There are many reasons insiders sell shares of the company that they work for.

Examples include sending kids to college, buying a house, covering a tax bill or even just engaging in sensible financial planning involving asset diversification.

I’m not saying that insider selling is meaningless as an indicator, especially when it comes from multiple insiders in large amounts at the same time…

But it isn’t necessarily a bad omen.

Insider buying, on the other hand, is a very different story.

There’s only one reason for an insider to take their hard-earned cash and buy shares of a company in the open market, no less shares of their own company…

They think those shares are going to go higher.

This is why smart investors pay so much attention to insider buying, especially when it’s done by a prominent insider, like a CEO.

In July 2020, I wrote about the single biggest insider buy that I had ever come across in my almost 30 years of stock market investing.

CEO Prem Watsa of Canadian reinsurer Fairfax Financial (OTC: FRFHF) had just backed up the truck in the previous quarter and made a massive insider buy.

The total dollar amount?

An astounding $150 million.

For perspective, that’s an absurdly large insider buy – perhaps the largest in history.

Because the purchase was so incredibly large, Fairfax was obligated to explain it.

The company’s press release included the following quote from Watsa:

At our [annual general meeting] and on our first quarter earnings release call, I said that our shares are ‘ridiculously cheap.’

That statement reflected my recognition that in the 35 years since Fairfax began, I have never seen Fairfax shares sell at a bigger discount to their intrinsic value than they have recently.

I have now backed up my strong words by purchasing close to US$150 million of Fairfax shares in the market over the last few days, as I believe that this will be an excellent long term investment.

Given the size of Watsa’s share purchase, we didn’t really need an explanation.
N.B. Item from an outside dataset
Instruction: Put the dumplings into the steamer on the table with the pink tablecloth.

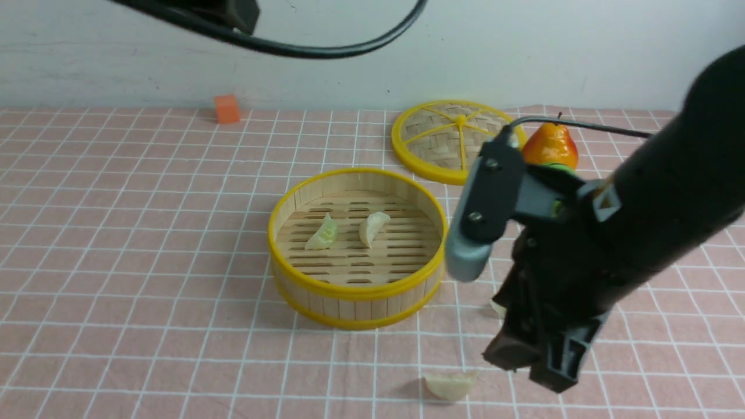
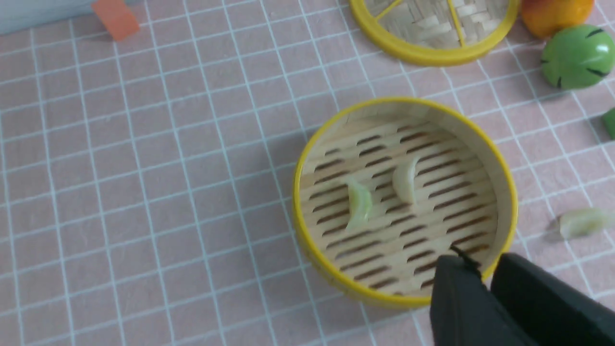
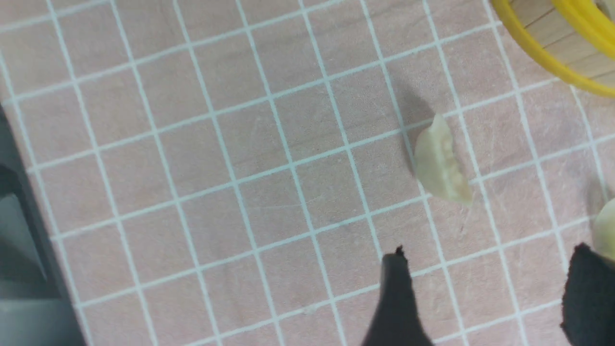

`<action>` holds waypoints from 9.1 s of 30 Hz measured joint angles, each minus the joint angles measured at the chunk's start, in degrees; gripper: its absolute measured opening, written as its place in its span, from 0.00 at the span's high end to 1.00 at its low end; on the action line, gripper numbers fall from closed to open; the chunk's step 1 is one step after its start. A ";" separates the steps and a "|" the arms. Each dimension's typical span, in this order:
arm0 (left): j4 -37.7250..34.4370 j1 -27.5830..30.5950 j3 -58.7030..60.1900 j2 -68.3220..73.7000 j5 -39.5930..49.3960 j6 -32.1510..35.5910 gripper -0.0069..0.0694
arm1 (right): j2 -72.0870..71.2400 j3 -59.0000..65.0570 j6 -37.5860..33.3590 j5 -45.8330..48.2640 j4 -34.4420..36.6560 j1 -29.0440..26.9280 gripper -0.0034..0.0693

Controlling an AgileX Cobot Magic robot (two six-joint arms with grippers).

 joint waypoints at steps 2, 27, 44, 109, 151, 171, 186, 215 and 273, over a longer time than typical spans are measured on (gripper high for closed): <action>0.00 0.00 7.41 -6.21 0.00 -0.10 0.92 | 3.03 -1.04 0.00 -0.34 -3.15 2.35 0.26; -2.67 0.00 60.85 -49.74 -4.70 -4.29 0.93 | 28.71 -1.84 -0.24 -12.35 -11.67 3.68 0.51; -2.79 0.00 61.24 -50.32 -7.24 -4.29 0.93 | 31.29 -34.38 13.37 -7.37 -10.16 3.68 0.62; -2.63 0.00 61.41 -50.32 -11.92 -4.29 0.90 | 39.42 -20.49 1.90 -2.75 -14.36 -13.09 0.53; -2.63 0.00 61.41 -50.32 -11.92 -4.29 0.86 | 42.07 -34.96 25.18 -12.86 -9.51 -5.14 0.30; -2.63 0.00 61.41 -50.32 -11.92 -4.29 0.83 | 4.65 -26.19 25.41 5.44 -3.56 -5.14 0.98; -2.63 0.00 61.41 -50.32 -11.92 -4.29 0.82 | -32.30 17.39 25.36 -24.31 7.43 -5.14 0.98; -2.63 0.00 61.41 -50.32 -11.92 -4.29 0.81 | -71.36 67.99 29.47 -64.22 0.95 -20.53 0.98; 4.03 0.00 61.41 -50.32 -11.92 -4.29 0.77 | -83.96 73.27 40.32 -38.97 -7.39 -39.33 0.95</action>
Regardless, we got a precise one.

The man in charge of Fairfax Financial was pounding the table on his own company’s shares and telling us to buy.

Since then, Watsa and anyone who followed his lead and bought shares of Fairfax have made a lot of money.

I hope you jumped on it when I wrote about this in the middle of 2020.

Despite that nice rise in Fairfax’s share price, I think the stock is still very attractive at current prices.

More importantly, so does CEO Watsa!

He knows the value of this company better than anyone.

Watsa just announced that Fairfax repurchased $1 billion worth of its own shares in the month of December.

In doing so, Fairfax reduced its outstanding share count by almost 8%.

I’ve been writing a lot about share repurchases lately and how most companies misuse them by repurchasing without paying attention to valuation.

That’s not the case with CEO Watsa, who has long been known as the “Warren Buffett of Canada.”

Watsa is all about value.

Today, Fairfax shares still trade for less than the book value of the company’s assets.

That’s a good-sized discount to the 1.2 to 1.4 times book value that Fairfax has historically traded for.

I like the value proposition today, and I’m excited to see what’s going to happen to Fairfax’s earnings as interest rates rise.

At the end of the third quarter of 2021, Fairfax, a reinsurance company, was sitting on almost $20 billion in cash.

Today, that cash is earning next to nothing.

But as interest rates go up, that cash is going to start generating interest income, which is great for investors.

And that assumes the $20 billion stays in cash.

With higher rates, Watsa may well choose to start allocating a larger portion of that cash to higher-paying investment options, like corporate bonds.

Suddenly, that $20 billion that’s earning nothing could be put to work in corporate bonds paying out 5% to 7%.

I’m sure Watsa has been sitting on that money waiting for higher rates on corporate bonds to arrive to put it to work.

I expect that rising rates are going to give him that chance in the coming months and years.

Watsa’s huge insider buy was a signal to pounce on Fairfax shares for those of us paying attention.

With Fairfax’s valuation that remains attractive, as well as rates ready to rise in its favor, I believe this trade still has room to run.